● **TASK DESCRIPTION**
For this exercise, reproduce the entries below exactly, but only from the line containing "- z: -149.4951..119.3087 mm" through the line containing "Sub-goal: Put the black", both included.

● **WORKING DATA**
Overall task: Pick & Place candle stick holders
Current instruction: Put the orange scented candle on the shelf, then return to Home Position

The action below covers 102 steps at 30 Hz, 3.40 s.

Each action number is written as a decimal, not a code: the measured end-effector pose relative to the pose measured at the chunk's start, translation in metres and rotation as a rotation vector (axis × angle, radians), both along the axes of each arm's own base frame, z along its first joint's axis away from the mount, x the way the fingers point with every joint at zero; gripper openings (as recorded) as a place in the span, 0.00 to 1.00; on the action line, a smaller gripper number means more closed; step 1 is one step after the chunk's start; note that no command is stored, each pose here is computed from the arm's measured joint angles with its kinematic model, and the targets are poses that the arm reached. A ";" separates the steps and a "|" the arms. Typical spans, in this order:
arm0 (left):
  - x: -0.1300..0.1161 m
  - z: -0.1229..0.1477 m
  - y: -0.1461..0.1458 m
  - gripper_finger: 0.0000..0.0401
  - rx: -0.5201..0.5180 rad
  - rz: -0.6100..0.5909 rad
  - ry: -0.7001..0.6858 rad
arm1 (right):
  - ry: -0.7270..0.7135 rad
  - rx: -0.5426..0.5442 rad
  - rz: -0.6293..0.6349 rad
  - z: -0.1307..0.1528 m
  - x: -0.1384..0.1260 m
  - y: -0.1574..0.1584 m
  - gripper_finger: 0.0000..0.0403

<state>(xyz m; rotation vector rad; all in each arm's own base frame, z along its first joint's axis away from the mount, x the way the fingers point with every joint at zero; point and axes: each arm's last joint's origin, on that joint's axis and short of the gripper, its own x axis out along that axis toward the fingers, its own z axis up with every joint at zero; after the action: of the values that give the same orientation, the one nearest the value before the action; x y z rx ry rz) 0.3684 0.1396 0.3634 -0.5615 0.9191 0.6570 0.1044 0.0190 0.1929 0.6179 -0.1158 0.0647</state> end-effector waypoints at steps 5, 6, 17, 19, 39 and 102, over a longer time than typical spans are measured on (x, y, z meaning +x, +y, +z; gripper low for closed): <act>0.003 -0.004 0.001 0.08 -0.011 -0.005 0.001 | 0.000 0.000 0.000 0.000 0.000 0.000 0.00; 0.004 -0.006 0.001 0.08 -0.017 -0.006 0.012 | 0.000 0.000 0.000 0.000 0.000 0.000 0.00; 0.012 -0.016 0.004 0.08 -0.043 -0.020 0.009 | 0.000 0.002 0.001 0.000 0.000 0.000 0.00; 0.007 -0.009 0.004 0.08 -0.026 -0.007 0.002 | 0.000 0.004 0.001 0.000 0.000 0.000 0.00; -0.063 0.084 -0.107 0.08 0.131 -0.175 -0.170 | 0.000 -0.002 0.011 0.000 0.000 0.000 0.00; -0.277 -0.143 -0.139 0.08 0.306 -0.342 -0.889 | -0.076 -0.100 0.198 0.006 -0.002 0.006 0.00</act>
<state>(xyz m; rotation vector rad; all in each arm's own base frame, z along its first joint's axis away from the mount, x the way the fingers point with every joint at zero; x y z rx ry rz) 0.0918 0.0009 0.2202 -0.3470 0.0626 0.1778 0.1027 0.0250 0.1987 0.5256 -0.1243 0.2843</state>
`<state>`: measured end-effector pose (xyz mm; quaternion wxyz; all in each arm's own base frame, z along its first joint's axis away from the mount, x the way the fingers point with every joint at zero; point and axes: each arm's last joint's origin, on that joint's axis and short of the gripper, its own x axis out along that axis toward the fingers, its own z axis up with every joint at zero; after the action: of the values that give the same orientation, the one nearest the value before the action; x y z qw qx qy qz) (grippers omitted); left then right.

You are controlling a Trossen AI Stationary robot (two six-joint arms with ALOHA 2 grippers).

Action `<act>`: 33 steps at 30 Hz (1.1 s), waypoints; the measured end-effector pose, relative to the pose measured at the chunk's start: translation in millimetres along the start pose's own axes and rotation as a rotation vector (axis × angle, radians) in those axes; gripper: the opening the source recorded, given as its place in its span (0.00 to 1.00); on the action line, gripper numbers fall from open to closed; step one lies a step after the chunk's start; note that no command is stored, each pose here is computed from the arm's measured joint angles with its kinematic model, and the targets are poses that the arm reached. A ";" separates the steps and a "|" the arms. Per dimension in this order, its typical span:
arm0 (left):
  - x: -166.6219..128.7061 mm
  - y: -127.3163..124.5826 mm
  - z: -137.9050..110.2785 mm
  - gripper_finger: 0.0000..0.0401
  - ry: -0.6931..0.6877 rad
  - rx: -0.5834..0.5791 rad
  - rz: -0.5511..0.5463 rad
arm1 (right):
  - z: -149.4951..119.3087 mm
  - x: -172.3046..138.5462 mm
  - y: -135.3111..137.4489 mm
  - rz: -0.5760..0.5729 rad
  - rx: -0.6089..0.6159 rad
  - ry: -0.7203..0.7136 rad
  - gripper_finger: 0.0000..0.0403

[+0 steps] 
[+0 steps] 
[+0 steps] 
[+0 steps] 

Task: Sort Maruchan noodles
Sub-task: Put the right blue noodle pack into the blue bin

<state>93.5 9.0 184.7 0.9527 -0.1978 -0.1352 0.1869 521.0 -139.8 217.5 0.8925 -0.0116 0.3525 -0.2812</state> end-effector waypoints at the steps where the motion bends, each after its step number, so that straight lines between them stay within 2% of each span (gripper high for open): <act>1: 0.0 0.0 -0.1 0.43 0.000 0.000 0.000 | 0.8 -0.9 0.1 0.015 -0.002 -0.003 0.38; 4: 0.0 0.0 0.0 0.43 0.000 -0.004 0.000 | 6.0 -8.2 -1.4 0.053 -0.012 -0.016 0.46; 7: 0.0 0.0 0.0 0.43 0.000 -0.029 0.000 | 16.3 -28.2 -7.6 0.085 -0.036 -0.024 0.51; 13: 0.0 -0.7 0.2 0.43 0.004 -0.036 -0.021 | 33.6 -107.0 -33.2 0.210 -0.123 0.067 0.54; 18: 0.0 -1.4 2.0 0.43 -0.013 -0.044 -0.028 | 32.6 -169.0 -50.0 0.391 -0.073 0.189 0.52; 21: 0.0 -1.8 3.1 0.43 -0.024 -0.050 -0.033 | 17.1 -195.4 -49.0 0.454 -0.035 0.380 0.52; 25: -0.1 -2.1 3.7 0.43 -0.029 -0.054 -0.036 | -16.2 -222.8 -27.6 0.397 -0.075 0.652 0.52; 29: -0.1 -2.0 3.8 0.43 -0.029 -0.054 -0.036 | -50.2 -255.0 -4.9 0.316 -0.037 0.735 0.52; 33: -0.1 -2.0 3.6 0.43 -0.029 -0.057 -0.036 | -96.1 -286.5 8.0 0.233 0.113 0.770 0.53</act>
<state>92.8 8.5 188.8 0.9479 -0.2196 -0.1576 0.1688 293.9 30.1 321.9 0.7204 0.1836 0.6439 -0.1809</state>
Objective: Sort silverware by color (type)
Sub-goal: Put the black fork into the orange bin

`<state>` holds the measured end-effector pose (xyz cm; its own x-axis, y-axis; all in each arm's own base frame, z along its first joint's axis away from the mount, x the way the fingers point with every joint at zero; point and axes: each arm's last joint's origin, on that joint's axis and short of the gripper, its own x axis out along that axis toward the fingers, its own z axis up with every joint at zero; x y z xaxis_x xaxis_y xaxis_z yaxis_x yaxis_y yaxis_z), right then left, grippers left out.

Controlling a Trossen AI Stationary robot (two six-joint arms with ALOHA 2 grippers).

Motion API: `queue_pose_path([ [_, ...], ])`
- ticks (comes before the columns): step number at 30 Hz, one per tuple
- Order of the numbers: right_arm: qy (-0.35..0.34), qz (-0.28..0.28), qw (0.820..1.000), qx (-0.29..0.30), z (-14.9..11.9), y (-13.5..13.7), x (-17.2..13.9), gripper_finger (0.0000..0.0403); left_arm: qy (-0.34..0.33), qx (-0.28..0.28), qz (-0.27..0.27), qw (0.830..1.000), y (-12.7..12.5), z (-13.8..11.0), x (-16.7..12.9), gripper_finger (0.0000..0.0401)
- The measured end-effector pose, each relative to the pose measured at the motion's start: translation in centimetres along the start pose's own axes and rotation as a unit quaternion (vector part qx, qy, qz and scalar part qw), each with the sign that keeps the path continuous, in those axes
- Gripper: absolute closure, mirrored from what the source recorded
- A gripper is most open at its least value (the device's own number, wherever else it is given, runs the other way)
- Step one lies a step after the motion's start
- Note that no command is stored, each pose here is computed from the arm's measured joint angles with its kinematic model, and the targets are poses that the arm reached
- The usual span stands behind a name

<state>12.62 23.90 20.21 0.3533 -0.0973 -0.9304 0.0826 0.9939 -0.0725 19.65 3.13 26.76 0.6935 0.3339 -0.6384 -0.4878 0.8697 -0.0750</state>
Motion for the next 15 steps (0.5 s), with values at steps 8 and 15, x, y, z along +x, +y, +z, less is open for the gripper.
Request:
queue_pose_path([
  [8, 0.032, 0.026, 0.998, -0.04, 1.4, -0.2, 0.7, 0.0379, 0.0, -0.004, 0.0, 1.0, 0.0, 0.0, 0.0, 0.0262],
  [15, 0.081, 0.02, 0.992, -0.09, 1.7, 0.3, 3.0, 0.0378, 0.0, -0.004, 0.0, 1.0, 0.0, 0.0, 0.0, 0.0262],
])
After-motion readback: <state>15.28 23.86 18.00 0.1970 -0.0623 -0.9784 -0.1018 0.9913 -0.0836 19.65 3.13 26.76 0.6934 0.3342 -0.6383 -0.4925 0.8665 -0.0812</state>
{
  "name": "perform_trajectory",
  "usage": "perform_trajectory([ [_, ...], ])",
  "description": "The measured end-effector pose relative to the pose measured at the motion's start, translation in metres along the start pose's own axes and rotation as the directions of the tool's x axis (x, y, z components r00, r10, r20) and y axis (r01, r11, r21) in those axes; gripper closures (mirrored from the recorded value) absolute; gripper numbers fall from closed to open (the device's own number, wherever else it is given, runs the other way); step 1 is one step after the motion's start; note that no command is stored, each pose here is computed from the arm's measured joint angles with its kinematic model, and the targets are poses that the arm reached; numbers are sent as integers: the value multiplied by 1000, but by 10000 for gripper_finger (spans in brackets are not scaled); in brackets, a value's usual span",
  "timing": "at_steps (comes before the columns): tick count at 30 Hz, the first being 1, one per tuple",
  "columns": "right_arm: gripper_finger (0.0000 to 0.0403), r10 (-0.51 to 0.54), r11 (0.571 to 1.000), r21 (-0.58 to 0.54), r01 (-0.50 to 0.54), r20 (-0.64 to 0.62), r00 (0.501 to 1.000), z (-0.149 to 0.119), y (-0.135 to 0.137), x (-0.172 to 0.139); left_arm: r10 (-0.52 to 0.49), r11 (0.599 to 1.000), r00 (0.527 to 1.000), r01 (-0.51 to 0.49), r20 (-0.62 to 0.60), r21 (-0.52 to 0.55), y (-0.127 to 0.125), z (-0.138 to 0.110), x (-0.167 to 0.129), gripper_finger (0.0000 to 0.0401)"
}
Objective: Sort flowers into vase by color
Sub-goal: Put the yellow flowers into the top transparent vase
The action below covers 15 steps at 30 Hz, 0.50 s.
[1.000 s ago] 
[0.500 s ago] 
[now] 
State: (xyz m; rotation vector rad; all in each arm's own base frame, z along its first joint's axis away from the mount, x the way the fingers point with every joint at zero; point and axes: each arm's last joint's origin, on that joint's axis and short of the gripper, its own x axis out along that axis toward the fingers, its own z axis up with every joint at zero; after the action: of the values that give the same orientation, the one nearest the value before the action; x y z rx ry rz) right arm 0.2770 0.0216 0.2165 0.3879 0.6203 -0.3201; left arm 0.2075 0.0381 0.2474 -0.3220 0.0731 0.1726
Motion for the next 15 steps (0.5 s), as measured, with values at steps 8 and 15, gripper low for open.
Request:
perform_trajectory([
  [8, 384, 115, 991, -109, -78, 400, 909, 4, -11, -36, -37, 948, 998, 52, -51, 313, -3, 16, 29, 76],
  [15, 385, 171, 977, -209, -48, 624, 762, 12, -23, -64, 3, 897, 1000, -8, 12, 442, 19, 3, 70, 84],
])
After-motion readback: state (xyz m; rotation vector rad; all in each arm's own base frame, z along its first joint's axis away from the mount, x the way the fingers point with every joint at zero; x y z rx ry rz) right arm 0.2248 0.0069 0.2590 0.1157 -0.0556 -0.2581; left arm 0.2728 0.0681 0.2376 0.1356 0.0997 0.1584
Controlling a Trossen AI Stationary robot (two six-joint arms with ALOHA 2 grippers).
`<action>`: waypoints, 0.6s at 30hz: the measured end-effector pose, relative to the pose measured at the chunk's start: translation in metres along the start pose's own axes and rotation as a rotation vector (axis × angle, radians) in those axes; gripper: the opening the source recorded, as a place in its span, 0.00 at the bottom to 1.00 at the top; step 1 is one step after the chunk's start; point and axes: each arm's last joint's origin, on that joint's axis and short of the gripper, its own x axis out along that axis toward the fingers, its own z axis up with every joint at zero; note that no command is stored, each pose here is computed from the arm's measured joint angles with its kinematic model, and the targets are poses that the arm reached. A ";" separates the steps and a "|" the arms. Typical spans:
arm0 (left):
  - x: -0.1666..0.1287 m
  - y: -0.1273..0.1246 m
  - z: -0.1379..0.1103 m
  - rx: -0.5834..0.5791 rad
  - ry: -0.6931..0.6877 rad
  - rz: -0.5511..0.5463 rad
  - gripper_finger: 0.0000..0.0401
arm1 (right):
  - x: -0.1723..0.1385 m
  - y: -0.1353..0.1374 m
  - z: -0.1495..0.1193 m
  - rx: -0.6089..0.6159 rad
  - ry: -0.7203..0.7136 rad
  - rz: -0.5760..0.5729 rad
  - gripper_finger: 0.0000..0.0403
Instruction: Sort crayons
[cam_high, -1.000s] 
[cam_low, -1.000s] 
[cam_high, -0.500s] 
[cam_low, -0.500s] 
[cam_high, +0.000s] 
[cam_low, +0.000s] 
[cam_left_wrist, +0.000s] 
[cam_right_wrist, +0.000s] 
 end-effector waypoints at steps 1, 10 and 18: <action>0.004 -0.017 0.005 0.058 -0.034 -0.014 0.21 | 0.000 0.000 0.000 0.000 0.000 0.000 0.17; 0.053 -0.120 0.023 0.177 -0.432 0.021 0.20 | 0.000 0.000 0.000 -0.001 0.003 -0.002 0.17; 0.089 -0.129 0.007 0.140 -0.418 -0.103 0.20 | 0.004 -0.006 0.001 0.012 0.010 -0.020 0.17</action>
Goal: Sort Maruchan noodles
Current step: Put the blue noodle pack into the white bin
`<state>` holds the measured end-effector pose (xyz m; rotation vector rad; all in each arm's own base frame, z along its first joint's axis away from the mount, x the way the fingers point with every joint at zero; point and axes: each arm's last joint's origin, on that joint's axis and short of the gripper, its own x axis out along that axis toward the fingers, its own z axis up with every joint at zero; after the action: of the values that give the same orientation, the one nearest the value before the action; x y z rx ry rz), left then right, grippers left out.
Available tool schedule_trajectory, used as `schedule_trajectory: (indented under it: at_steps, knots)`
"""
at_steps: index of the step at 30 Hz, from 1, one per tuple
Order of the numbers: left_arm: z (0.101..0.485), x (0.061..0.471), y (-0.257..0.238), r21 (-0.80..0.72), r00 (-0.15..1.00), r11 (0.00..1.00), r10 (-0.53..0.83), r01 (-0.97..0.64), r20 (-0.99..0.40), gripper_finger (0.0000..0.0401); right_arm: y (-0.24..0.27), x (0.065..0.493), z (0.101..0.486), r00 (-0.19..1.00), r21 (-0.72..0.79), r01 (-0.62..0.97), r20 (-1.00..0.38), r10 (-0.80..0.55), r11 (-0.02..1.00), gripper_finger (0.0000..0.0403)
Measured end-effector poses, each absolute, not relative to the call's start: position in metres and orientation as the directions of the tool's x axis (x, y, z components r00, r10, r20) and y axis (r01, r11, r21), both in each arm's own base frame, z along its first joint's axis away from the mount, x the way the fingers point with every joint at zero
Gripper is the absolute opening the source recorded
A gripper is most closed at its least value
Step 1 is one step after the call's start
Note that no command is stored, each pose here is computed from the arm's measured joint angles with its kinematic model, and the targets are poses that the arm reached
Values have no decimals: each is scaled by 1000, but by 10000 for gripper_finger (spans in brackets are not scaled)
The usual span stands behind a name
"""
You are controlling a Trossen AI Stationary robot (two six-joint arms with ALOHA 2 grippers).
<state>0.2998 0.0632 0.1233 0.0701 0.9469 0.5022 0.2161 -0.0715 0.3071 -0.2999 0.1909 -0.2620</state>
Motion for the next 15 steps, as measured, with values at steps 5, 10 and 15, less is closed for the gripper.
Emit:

● **SOLUTION**
  - z: -149.4951..119.3087 mm
  - x: -172.3046..138.5462 mm
  - y: -135.3111..137.4489 mm
  - rz: -0.5760..0.5729 rad
  - rx: -0.6089..0.6159 rad
  - ry: -0.7203..0.7136 rad
  - gripper_finger: 0.0000..0.0403

[+0 steps] 
[+0 steps] 
[+0 steps] 
[+0 steps] 

Task: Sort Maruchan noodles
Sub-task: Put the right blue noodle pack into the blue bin

<state>93.5 9.0 184.7 0.9527 -0.1978 -0.1352 0.1869 521.0 -139.8 217.5 0.8925 -0.0116 0.3525 -0.2812</state> end-effector waypoints at the steps where the motion bends, each after its step number, so that straight lines between them stay within 2% of each span (gripper high for open): <act>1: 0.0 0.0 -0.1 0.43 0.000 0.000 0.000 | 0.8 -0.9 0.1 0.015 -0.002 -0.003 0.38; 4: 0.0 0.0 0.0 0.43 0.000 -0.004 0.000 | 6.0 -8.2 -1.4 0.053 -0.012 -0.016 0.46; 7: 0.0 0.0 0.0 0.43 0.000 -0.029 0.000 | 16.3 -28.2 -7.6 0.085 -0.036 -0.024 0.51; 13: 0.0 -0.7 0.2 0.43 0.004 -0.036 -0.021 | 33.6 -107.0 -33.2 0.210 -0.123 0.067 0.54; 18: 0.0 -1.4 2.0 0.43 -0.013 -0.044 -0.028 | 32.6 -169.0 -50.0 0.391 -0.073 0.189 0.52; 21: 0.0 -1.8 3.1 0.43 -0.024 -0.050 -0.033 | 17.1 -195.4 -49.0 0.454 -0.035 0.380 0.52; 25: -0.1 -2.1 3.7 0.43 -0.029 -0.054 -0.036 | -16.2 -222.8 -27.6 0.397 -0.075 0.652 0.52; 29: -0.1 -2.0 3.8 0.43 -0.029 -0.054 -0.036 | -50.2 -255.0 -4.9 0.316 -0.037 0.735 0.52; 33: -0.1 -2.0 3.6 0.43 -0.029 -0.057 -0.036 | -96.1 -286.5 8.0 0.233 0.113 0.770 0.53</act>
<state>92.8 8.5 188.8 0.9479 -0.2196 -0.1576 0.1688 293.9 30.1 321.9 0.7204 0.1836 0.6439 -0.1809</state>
Objective: Sort silverware by color (type)
Sub-goal: Put the black fork into the orange bin

This output requires no further additions.